● **WHAT YOU WILL DO**:
Print, exactly as given, each line of the data from the line containing "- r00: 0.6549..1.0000" up to and including its last line.

(INPUT MATERIAL Opens)

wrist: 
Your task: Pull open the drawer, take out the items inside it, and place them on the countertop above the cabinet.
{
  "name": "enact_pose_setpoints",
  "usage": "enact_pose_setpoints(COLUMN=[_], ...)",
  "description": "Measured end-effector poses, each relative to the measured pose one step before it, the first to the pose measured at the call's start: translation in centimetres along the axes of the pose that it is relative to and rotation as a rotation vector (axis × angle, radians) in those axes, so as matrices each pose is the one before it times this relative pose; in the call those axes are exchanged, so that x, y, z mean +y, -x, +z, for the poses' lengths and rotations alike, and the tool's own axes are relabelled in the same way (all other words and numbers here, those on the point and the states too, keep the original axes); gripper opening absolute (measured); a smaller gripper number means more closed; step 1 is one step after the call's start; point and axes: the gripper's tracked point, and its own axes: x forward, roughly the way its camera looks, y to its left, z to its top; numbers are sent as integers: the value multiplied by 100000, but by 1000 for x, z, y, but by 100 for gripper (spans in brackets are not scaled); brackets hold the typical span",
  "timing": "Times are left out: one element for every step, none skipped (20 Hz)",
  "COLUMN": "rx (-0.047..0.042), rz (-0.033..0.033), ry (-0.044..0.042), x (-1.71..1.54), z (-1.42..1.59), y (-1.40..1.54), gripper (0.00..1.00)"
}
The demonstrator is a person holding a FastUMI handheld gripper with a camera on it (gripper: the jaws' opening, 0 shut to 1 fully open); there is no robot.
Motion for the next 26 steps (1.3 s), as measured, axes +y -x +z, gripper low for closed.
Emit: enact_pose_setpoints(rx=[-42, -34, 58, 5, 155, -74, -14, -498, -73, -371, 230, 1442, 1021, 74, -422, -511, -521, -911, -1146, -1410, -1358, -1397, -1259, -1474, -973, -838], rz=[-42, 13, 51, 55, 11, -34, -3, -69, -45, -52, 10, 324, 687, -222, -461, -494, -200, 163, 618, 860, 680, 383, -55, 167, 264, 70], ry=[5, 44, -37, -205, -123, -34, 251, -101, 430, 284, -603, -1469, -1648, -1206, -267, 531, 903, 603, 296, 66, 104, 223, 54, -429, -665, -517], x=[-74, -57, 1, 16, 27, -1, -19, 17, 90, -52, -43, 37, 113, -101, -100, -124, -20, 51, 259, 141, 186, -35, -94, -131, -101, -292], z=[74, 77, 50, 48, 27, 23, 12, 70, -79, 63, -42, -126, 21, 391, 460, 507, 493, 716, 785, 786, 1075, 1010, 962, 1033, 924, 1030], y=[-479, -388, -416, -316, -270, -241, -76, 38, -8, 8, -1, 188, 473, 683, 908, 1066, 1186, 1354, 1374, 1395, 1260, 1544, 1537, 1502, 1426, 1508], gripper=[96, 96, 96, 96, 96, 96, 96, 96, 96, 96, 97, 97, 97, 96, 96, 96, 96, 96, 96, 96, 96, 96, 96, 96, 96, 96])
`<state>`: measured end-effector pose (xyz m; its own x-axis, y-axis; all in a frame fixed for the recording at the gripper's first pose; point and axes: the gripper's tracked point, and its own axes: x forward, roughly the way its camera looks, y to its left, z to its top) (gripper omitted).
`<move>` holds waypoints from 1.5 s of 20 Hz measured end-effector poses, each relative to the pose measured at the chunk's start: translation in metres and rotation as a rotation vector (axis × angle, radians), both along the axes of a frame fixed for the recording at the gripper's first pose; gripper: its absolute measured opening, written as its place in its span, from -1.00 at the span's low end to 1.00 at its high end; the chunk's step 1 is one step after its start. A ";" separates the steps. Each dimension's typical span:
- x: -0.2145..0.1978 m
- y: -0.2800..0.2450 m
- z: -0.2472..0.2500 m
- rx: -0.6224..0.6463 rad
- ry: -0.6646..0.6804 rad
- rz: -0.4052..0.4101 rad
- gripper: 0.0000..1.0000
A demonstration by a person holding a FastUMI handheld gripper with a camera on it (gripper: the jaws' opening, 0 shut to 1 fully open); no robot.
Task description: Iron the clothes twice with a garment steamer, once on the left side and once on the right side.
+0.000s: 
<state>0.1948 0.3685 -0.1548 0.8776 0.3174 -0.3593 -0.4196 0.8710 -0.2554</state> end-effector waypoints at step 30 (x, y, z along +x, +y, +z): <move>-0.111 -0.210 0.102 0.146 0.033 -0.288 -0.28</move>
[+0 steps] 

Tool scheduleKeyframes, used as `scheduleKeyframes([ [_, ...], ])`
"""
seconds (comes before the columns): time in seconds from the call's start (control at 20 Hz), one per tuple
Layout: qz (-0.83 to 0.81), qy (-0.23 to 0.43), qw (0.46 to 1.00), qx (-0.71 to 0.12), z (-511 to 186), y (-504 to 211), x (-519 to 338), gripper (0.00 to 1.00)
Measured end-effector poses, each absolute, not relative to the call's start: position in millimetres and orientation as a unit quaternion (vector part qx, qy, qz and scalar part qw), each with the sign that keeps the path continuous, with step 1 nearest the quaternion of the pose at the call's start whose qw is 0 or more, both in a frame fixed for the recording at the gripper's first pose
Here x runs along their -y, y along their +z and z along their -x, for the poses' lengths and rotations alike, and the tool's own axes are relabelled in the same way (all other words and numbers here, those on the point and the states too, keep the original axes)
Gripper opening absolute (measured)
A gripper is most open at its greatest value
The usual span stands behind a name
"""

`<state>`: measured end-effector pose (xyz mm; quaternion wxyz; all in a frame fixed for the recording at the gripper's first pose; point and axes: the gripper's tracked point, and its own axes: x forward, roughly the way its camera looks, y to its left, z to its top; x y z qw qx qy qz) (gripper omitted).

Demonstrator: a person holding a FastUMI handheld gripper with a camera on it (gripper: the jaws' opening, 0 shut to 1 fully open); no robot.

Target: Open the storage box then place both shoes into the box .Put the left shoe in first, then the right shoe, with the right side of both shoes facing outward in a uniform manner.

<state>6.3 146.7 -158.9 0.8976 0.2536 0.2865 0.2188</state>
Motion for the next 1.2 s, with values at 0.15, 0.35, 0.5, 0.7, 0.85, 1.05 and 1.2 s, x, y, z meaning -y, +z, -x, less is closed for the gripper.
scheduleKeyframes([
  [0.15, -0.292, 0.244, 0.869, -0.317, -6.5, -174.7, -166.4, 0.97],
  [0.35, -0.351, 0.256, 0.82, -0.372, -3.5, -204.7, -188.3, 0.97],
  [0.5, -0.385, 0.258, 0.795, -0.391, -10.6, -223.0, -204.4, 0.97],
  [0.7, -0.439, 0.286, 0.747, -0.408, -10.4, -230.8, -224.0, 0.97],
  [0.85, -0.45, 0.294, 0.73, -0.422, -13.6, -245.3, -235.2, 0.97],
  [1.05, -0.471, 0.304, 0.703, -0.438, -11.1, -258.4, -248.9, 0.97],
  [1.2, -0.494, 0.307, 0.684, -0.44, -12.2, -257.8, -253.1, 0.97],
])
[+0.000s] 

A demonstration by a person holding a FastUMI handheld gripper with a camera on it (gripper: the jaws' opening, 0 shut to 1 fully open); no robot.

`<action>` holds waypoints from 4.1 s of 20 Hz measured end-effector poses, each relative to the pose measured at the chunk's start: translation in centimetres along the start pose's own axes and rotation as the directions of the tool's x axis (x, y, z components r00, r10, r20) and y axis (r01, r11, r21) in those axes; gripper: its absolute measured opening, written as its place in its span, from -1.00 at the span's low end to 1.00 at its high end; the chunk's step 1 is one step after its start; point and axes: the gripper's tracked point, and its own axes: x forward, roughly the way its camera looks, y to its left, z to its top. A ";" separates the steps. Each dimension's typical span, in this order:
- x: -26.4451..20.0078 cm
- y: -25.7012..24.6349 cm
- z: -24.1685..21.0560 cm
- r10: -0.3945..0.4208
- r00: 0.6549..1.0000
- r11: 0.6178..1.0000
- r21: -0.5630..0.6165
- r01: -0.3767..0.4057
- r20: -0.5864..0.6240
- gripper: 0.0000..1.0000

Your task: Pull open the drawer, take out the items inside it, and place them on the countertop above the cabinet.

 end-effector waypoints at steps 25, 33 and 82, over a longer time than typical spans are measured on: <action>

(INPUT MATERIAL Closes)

● **EXERCISE OUTPUT**:
- r00: 0.6549..1.0000
- r11: 0.6178..1.0000
- r21: -0.5630..0.6165
- r01: -0.3767..0.4057
- r20: -0.5864..0.6240
- gripper: 0.0000..1.0000

Your task: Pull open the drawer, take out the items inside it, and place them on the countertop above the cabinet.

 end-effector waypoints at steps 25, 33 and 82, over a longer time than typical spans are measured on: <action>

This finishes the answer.